Ryūji Miura (三浦龍司, Miura Ryūji, born 11 February 2002) is a Japanese long-distance runner.

Career
A student at Juntendo University, in 2019 as a 17 year old at the Kinki Region High School Track and Field Championships broke the 30-year-old Japanese 3000m steeplechase high school record by 5 seconds to win in 8:39.49. He missed the 2020 national championship due to injury but prior to that beat Philemon Kiplagat to win the 3000m at the Hokuren Distance Challenge at Aoba Park Athletic Field, Chitose in 8:19:37, which was the world leading time, and ultimately was the 8th fastest time in the world in 2020, and the second best time ever by a Japanese runner over that distance.

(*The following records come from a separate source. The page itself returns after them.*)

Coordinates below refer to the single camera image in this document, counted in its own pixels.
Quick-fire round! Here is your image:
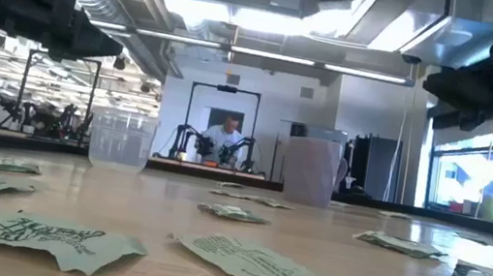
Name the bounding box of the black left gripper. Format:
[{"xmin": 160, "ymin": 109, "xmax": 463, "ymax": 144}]
[{"xmin": 0, "ymin": 0, "xmax": 131, "ymax": 73}]

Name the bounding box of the yellow green cylinder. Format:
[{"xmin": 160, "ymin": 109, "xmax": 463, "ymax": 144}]
[{"xmin": 478, "ymin": 193, "xmax": 493, "ymax": 223}]

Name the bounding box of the black tall cabinet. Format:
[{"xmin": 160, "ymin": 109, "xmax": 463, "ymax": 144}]
[{"xmin": 345, "ymin": 133, "xmax": 405, "ymax": 204}]

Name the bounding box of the clear plastic cup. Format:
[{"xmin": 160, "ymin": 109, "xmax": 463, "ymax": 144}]
[{"xmin": 83, "ymin": 105, "xmax": 161, "ymax": 177}]

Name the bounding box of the grey metal box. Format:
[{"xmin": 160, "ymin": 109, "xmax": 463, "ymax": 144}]
[{"xmin": 277, "ymin": 118, "xmax": 351, "ymax": 147}]

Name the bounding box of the purple mug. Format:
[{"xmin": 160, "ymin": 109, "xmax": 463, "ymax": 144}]
[{"xmin": 278, "ymin": 133, "xmax": 354, "ymax": 212}]

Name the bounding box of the person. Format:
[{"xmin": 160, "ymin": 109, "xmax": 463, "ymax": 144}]
[{"xmin": 196, "ymin": 109, "xmax": 249, "ymax": 170}]

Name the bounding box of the long ceiling light bar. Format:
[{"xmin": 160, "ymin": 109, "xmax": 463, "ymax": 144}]
[{"xmin": 87, "ymin": 17, "xmax": 418, "ymax": 89}]

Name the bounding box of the black gantry frame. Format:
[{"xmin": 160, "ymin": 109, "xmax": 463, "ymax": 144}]
[
  {"xmin": 177, "ymin": 78, "xmax": 263, "ymax": 173},
  {"xmin": 11, "ymin": 47, "xmax": 104, "ymax": 143}
]

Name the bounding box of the silver ventilation duct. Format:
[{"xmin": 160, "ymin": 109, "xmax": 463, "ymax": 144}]
[{"xmin": 42, "ymin": 0, "xmax": 180, "ymax": 83}]

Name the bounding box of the large rectangular silver duct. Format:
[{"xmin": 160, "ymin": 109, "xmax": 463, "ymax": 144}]
[{"xmin": 399, "ymin": 0, "xmax": 493, "ymax": 76}]

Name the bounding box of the window with black frame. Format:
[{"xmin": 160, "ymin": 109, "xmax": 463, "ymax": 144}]
[{"xmin": 421, "ymin": 100, "xmax": 493, "ymax": 223}]

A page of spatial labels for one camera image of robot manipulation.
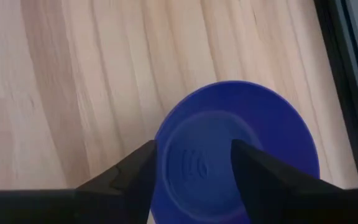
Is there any blue plastic mini bowl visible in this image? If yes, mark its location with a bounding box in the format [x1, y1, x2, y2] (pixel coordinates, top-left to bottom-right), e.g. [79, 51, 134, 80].
[150, 80, 321, 224]

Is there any black aluminium table frame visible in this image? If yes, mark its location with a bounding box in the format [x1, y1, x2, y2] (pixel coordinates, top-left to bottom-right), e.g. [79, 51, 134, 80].
[313, 0, 358, 190]

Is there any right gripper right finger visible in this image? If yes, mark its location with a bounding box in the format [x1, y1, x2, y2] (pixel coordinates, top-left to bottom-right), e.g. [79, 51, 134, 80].
[230, 138, 348, 224]

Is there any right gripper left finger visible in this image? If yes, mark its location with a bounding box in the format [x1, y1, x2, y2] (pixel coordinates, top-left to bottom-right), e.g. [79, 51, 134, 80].
[73, 139, 157, 224]

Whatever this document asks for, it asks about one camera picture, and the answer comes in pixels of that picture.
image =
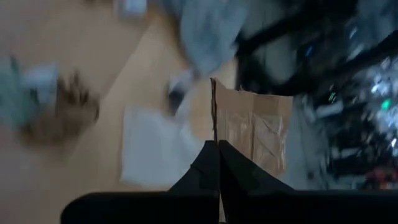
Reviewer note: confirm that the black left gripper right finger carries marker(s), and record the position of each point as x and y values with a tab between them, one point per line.
280	208

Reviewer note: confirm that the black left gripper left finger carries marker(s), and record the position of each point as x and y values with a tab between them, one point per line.
155	208

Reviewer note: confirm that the white paper towel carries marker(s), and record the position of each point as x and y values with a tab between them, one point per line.
149	146

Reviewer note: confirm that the brown cardboard piece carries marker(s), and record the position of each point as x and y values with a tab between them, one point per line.
248	124

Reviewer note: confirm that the white printed wrapper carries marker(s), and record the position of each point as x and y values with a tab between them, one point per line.
180	90

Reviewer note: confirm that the large brown paper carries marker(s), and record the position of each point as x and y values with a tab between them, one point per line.
62	115

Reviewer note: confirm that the clear plastic wrapper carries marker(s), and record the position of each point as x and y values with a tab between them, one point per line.
25	90

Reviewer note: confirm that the grey plastic trash bag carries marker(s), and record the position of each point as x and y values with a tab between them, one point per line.
211	31

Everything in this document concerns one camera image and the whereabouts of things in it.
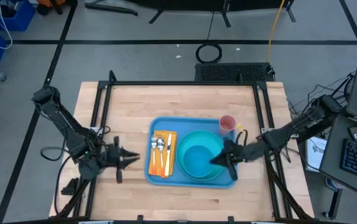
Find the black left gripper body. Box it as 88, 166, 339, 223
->
102, 135, 126, 184

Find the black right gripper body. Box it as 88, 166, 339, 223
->
221, 138, 248, 182

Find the blue plastic bowl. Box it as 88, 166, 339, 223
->
182, 144, 216, 179

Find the orange-handled metal fork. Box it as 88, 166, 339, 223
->
151, 134, 158, 175

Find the blue plastic tray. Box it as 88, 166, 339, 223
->
144, 116, 238, 189

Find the pink plastic cup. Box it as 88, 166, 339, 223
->
218, 114, 237, 136

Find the orange-handled metal spoon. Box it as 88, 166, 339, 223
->
157, 136, 166, 179

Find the yellow-handled table knife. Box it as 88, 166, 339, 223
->
164, 133, 173, 178

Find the teal plastic plate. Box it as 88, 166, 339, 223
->
175, 129, 226, 182

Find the yellow cloth napkin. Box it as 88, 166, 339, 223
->
147, 129, 178, 178

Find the black clamp block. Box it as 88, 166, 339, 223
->
60, 177, 80, 197

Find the white printed booklet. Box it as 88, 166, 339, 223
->
304, 136, 329, 173

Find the black perforated computer case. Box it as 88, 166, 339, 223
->
194, 62, 276, 83

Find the roll of tape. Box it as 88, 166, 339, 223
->
325, 176, 345, 191

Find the black folding partition screen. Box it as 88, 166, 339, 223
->
84, 0, 298, 29

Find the orange object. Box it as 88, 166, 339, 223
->
36, 0, 69, 9

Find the large blue storage bin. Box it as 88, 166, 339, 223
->
0, 0, 37, 32

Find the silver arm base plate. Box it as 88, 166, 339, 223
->
260, 126, 300, 140

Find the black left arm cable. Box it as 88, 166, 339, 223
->
40, 146, 88, 216

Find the black coiled floor cable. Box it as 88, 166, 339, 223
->
195, 42, 223, 64

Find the yellow hanging cable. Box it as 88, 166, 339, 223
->
266, 0, 287, 63

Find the black wire fan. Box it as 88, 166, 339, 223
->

Miura won the 3000m steeplechase at the Ready Steady Go event at the Olympic Stadium, Tokyo on the 9 May 2021. Miura's winning time of 8:17:46 took more than a second off the national record of 8:18.93 set by Yoshitaka Iwamizu at the 2003 World Championships in Athletics in Paris. It was an Olympic qualifying mark, and well inside his 2020 personal best of 8:19.37. In running this time, he became the first man to break a national record at the new stadium in Tokyo.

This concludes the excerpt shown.